# [Given material]
=== Begin Enclosure ===
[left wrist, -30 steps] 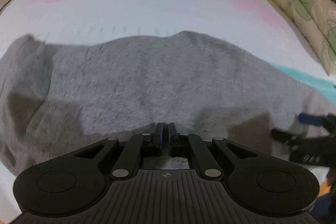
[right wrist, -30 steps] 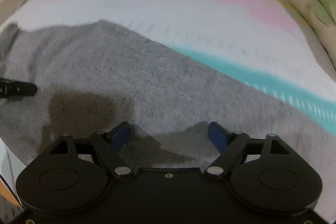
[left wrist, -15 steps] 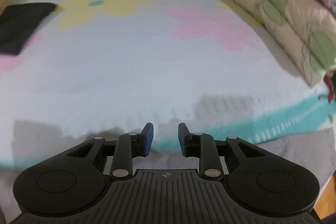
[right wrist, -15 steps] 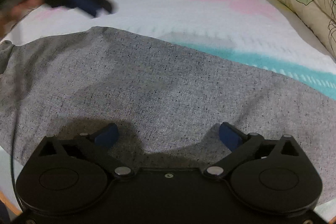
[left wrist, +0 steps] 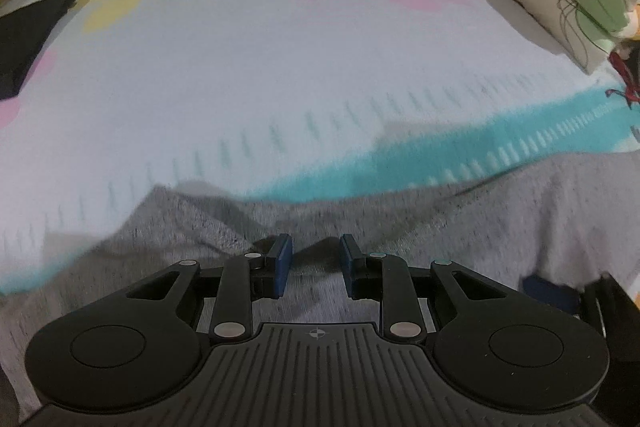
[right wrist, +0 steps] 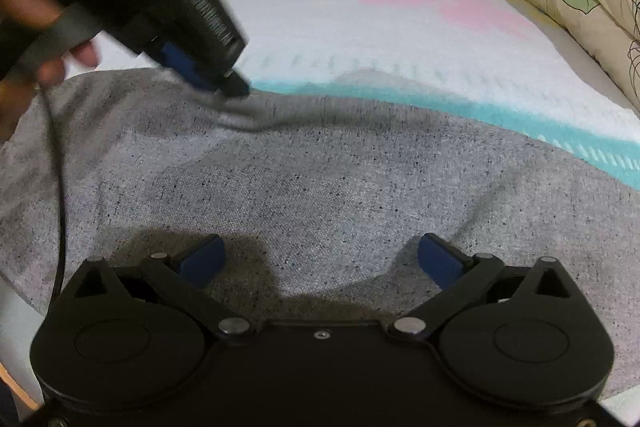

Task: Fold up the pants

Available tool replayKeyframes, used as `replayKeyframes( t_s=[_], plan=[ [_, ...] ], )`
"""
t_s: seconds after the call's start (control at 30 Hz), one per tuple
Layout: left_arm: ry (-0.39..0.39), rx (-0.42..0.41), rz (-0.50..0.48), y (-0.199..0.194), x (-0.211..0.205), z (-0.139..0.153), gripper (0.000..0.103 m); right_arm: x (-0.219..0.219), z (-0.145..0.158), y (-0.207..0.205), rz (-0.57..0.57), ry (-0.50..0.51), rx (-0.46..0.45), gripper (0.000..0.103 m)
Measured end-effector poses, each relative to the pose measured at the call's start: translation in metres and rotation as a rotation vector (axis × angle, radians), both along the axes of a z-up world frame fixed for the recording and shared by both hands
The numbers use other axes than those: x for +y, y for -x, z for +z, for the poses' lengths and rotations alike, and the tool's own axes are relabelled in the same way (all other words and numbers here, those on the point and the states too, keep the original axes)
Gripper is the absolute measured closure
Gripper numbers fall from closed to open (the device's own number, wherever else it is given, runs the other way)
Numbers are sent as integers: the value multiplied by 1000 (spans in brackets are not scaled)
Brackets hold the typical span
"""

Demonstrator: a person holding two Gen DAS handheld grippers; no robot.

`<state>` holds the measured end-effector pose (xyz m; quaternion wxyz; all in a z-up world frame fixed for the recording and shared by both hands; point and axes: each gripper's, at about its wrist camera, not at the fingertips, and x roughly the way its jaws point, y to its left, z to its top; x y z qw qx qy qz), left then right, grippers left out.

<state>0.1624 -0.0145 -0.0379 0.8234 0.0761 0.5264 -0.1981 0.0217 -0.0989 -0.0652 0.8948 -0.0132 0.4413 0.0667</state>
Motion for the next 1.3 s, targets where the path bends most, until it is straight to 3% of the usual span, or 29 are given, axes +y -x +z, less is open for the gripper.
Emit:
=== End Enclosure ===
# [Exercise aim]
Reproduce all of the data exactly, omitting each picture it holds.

# [Output for this task]
[left wrist, -30 steps] 
[right wrist, -30 steps] 
[left wrist, -15 steps] 
[right wrist, -15 steps] 
[left wrist, +0 steps] 
[right wrist, +0 steps] 

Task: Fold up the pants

Available tool replayKeyframes, used as `replayKeyframes( t_s=[_], plan=[ [_, ...] ], )`
"""
t_s: seconds after the call's start (control at 30 Hz), one per tuple
Layout: left_arm: ry (-0.39..0.39), rx (-0.42..0.41), rz (-0.50..0.48), y (-0.199..0.194), x (-0.211..0.205), z (-0.139..0.153), gripper (0.000..0.103 m); right_arm: x (-0.219..0.219), z (-0.145..0.158), y (-0.207..0.205), rz (-0.57..0.57), ry (-0.50..0.51), rx (-0.46..0.45), gripper (0.000..0.103 m)
Measured end-effector poses, each relative to the pose measured at the call's start: translation in metres and rotation as a rotation vector (axis × angle, radians), both along the axes of a z-up world frame fixed for the recording and shared by both hands
The numbers use other axes than those: x for +y, y for -x, z for +z, for the poses' lengths and rotations alike, and the tool's own axes are relabelled in the same way (all other words and numbers here, those on the point and the states too, keep the original axes)
Gripper is the absolute measured closure
Gripper numbers fall from closed to open (the device's own number, wherever else it is given, runs the other way)
Numbers are sent as integers: the value multiplied by 1000 (spans in brackets are not scaled)
Brackets hold the typical span
"""

Demonstrator: a person holding two Gen DAS handheld grippers; no robot.

`<state>` holds the measured end-effector pose (xyz m; quaternion wxyz; all in a z-up world frame fixed for the recording and shared by both hands; point and axes: each gripper's, at about its wrist camera, not at the fingertips, and x roughly the way its jaws point, y to its left, z to its top; x y z qw qx qy qz), left then right, grippers left out.

<state>0.1624 -0.0145 -0.0379 0.8234 0.0761 0.5264 -0.1981 0.0217 -0.0989 -0.0652 0.8948 -0.0132 0.4413 0.0667</state>
Motion for the next 1.3 s, targets where the path bends most, until it is straight to 3% of the usual span, or 29 are given, axes +y -x +z, less is open for the gripper.
Emit:

The output contains the complete answer to the exercise.